You should decide where the BackupAFS scripts, libraries and documentation should be installed, eg: /opt/BackupAFS.

On this installation, this is /opt/BackupAFS.

CGI bin Directory

You should decide where the BackupAFS CGI script resides. This will usually be below Apache's cgi-bin directory.

It is also possible to use a different directory and use Apache's "<Directory>" directive to specifiy that location. See the Apache HTTP Server documentation for additional information.

On this installation, this is /usr/lib/cgi-bin.

Apache image Directory

A directory where BackupAFS's images are stored so that Apache can serve them. You should ensure this directory is readable by Apache and create a symlink to this directory from the BackupAFS CGI bin Directory.
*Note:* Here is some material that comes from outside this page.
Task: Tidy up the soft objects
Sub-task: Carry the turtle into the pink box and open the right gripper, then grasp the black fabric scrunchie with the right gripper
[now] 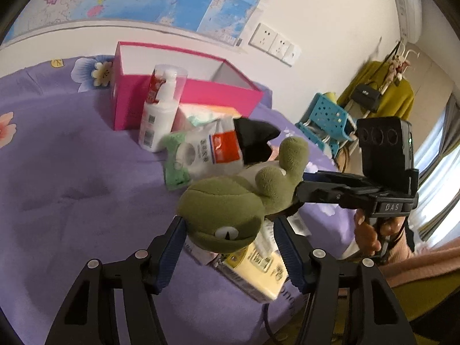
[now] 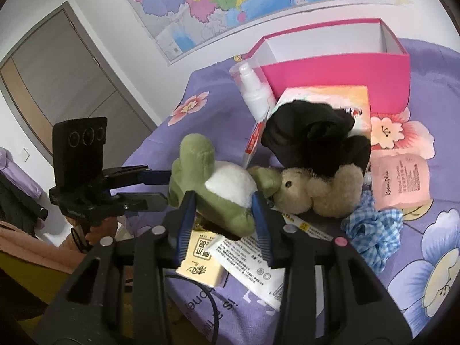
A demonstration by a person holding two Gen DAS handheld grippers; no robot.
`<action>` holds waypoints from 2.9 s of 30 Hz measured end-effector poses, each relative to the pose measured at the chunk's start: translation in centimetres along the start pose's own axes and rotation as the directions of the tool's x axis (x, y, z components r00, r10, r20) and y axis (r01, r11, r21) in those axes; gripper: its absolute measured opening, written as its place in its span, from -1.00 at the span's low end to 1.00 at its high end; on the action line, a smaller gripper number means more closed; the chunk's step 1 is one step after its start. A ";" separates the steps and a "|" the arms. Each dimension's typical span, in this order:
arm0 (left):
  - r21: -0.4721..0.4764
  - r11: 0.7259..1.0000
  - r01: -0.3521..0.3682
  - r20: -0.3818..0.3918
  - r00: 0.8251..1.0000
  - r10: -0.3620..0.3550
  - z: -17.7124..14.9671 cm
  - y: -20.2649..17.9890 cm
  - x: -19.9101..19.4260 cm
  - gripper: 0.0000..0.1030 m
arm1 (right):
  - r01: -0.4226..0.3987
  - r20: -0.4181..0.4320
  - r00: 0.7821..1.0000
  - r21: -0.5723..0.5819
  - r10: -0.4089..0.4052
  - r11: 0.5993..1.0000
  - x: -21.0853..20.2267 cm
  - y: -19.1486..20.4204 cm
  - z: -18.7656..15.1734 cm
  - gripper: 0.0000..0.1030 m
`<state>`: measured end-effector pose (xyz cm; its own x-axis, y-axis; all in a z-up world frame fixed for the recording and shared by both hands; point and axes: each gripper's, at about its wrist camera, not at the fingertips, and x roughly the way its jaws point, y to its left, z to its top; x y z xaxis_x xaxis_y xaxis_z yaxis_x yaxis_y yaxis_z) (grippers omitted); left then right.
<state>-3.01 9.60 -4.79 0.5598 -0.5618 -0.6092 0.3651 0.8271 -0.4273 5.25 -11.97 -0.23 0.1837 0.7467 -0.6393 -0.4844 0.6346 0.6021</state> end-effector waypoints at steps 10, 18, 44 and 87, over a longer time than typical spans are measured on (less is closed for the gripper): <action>0.117 0.993 -0.033 0.171 0.985 0.012 5.6 -3.8 -4.1 0.23 | 0.010 0.134 0.991 -0.094 0.002 0.996 -4.9 2.4 4.2 -0.18; 0.172 0.978 -0.121 0.224 0.971 0.081 11.8 -4.7 -2.8 0.23 | 0.054 0.223 0.975 -0.122 -0.026 0.991 -6.5 1.2 10.2 -0.18; 0.008 0.961 -0.276 0.077 0.959 0.275 20.3 4.5 5.5 0.18 | 0.131 0.009 0.991 0.110 -0.133 0.985 7.1 -9.4 18.9 -0.01; 0.122 0.981 -0.153 0.024 0.988 0.151 7.3 -2.6 5.7 0.21 | 0.290 -0.016 0.955 -0.132 -0.295 0.948 1.6 -3.4 5.5 0.21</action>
<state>4.66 4.42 -2.27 0.6265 -0.4297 -0.6503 0.3629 0.8992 -0.2445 11.91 -11.86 -0.71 0.3046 0.5233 -0.7958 -0.5189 0.7918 0.3221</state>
Config and Log Directories

In this installation the configuration and log directories are located in the following locations:

    /etc/BackupAFS/config.pl            main config file
    /etc/BackupAFS/VolumeSet-List       file with list and defs of volume sets
    /etc/BackupAFS/volsets/VOLUMESET.pl per-pc config file
    /var/log/BackupAFS/BackupAFS        log files, pid, status

The configure.pl script doesn't prompt for these locations but they can be set for new installations using command-line options.

An example of this step:

    mkdir /opt/BackupAFS-1.0.0
    cd /tmp
    cp /path/to/BackupAFS-1.0.0.tar.gz ./
    tar -zxvpf BackupAFS-1.0.0.tar.gz
    cd BackupAFS-1.0.0
    perl configure.pl
    --> Full path to existing main config.pl []?
    --> Are these paths correct? [y]? y
    --> BackupAFS will run on host [backupserver]? backupserver
    --> BackupAFS should run as user [backupafs]? backup
    --> Install directory (full path) [/opt/BackupAFS]? /opt/BackupAFS
    --> Data directory (full path) [/srv/BackupAFS]? /srv/BackupAFS
    --> Compression level [0]? 4
    --> CGI bin directory (full path) []? /usr/lib/cgi-bin
    --> Apache image directory (full path) []? /var/www/BackupAFS
    --> URL for image directory (omit http://host; starts with '/') []? /BackupAFS
    --> Do you want to continue? [y]?

Step 4: Setting up config.pl

After running configure.pl, browse through the config file, /etc/BackupAFS/config.pl, and make sure all the default settings are correct. In particular, you will need to configure one or more CGI admin users or groups in order to perform useful tasks via the CGI.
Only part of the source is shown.